A la sombra de una palmera, Kel aguardó el duradero regreso de la calma, y a continuación se dirigió hacia las casitas blancas sombreadas por sicómoros. Allí, sus parientes habían vivido felices antes de partir hacia el bello Occidente, donde su alma vivía en compañía de los Justos. El escriba recordó los juegos de su infancia, los baños, las carcajadas, las enloquecidas carreras. Participar en las cosechas no era un castigo, sino un placer. ¡Y cómo le gustaba encargarse de los cerdos y las ocas! Su inteligencia lo fascinaba, y pasaba horas y horas hablando con ellos. Su porvenir de campesino parecía decidido ya.
Sin embargo, una noche de fiesta, el escriba encargado de las cosechas le mostró algunas líneas de escritura. Y, de pronto, otro mundo se abrió ante él.
Nada era más importante que aquellos signos, el pincel que servía para trazarlos, los cubiletes de tinta y la goma de borrar.
Desafiando la hostilidad de sus padres, el pequeño Kel se había presentado, sin la menor recomendación, en la escuela de los escribas del templo vecino. Y allí, el director, desdeñando las recriminaciones de sus colegas, lo había admitido dictando sus exigencias.
Estudioso, deseoso de aprender, infatigable, Kel se había convertido muy pronto en el mejor de sus alumnos. Puesto que no deseaba malograr un elemento de valor excepcional, el director le había hablado de él a un profesor de Sais. Hechas las comprobaciones, el muchachito atesoraba muchos dones fuera de lo común. Kel, atrapado en una especie de torbellino, no olvidaba su aldea.
Ahora, al volver a verla, ¿debía deplorar su destino? No, intentaba llevar a cabo un ideal y ninguna pesadumbre permitiría que le venciera la adversidad.
El tiparraco le cerró el paso.
—Tú no eres de aquí.
—Te equivocas.
—¿Te manda la policía?
Kel sonrió.
—Tranquilízate, sólo vengo a ver a mi tío.
El tiparraco frunció el ceño.
—¿Cómo se llama?
—El Resistente.
—¡Ah!… ¿No estás al corriente?
—¿Qué debo saber?
—¿Tienes hambre?
—Tengo el estómago vacío.
—Ven a comer a casa. Mi esposa cocina el mejor estofado de la provincia.
El tiparraco no alardeaba: pedazos de cordero, berenjena rellena y salsa de comino conformaban un plato suculento. Y el vinacho local, un tinto espumoso, no desentonaba en aquel banquete.
Una vez dichas las banalidades, Kel fue directamente al grano:
—¿Tiene problemas mi tío?
Se hizo un pesado silencio.
—Dile la verdad —exigió la esposa del tiparraco.
—Su casa ardió y murió en el incendio. La mayoría de los aldeanos quieren creer que fue un accidente, pero yo vi a un extranjero pegándole fuego. Y nuestra decana me impide hablar de ello a la policía.
—Tiene razón —intervino su mujer—. Eso nos traería problemas. Esas historias no son cosa nuestra. Ocúpate de tu familia y sujeta tu lengua.
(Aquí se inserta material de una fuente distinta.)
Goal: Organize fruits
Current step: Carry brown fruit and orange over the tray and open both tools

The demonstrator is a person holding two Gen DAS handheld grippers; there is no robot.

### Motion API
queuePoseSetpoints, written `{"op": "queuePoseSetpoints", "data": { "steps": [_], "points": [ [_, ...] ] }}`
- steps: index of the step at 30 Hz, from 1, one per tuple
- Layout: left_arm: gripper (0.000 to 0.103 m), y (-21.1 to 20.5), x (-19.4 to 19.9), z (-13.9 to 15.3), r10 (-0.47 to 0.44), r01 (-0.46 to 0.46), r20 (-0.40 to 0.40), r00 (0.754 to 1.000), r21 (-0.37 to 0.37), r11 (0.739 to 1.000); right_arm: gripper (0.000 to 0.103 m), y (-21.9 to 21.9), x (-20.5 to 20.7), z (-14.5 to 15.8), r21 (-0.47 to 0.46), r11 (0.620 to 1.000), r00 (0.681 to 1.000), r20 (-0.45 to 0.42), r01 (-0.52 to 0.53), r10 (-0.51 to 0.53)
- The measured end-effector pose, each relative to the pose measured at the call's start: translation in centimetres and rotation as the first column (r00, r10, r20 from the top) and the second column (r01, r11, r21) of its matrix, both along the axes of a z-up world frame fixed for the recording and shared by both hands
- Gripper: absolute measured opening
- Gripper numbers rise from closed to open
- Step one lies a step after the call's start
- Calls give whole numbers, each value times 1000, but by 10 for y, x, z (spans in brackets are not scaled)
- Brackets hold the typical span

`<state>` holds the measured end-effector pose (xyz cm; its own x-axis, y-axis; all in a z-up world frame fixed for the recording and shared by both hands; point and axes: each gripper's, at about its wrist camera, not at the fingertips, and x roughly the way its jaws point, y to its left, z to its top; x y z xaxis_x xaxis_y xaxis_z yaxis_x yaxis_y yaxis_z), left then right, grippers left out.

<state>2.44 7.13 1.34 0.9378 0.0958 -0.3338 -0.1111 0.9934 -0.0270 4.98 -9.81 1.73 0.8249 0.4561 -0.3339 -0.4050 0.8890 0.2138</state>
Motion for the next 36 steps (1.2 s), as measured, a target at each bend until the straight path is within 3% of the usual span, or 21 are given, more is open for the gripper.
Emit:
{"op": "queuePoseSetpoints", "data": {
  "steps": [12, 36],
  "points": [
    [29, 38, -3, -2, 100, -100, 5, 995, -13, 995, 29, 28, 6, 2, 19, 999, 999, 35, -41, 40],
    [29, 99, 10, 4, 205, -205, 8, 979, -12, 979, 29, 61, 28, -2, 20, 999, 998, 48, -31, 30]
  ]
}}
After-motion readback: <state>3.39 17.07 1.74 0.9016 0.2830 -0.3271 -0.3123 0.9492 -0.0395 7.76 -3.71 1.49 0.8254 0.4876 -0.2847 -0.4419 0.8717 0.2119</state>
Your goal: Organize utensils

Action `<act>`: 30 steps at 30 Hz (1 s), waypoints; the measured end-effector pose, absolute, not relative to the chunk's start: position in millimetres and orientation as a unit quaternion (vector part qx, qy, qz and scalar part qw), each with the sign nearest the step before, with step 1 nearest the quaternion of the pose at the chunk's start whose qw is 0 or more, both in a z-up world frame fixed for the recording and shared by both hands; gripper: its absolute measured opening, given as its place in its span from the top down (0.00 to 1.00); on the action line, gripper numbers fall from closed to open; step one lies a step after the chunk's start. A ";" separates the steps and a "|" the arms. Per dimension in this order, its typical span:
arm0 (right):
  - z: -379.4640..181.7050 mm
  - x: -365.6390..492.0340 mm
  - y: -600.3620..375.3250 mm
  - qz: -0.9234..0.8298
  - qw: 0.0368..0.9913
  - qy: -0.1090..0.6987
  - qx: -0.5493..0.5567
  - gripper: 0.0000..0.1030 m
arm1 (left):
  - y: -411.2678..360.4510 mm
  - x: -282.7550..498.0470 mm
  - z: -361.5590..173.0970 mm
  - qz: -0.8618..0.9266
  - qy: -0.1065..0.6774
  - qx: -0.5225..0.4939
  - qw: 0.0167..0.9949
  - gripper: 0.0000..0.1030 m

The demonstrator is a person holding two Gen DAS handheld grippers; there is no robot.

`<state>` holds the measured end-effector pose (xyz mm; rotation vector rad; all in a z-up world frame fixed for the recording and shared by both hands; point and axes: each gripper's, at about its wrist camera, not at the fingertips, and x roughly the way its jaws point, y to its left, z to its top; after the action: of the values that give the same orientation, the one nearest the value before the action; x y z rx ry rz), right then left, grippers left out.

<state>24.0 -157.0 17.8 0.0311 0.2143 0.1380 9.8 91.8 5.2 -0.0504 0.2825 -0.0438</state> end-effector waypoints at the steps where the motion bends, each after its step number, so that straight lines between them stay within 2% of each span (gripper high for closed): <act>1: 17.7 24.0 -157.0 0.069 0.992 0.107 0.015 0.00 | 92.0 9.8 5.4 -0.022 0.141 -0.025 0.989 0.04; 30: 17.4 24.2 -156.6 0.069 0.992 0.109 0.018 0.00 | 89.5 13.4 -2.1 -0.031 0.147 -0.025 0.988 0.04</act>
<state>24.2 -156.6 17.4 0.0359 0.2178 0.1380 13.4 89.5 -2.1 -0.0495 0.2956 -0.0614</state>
—¿Cuándo se produjo la tragedia? —preguntó Kel.
—Hace dos días.
De pronto lo veía todo claro como el agua.
Nada se debía al azar.
Los asesinos habían elegido a Kel como víctima y habían suprimido, en la persona de su tío, su única posición de repliegue. Durante el banquete que precedió al drama, como Bebón suponía, lo habían drogado, de modo que despertara a media mañana y llegara con retraso al despacho. Asesino designado, Kel no tenía posibilidad alguna de escapar a la justicia. Y nunca se identificaría a los verdaderos culpables.
—Gracias por vuestra acogida; ahora debo partir.
—¿No comes más estofado?
—Es una maravilla, pero no tengo tiempo.
De modo que la invitación al banquete era la última etapa de la maquinación concebida por uno o varios personajes influyentes, lo bastante cercanos al poder como para conocer la importancia del despacho de los intérpretes.
¿Quién podía ayudar a Kel en la identificación de los notables presentes en aquella velada? Y en ese instante se le apareció el rostro de Nitis, la hermosa sacerdotisa.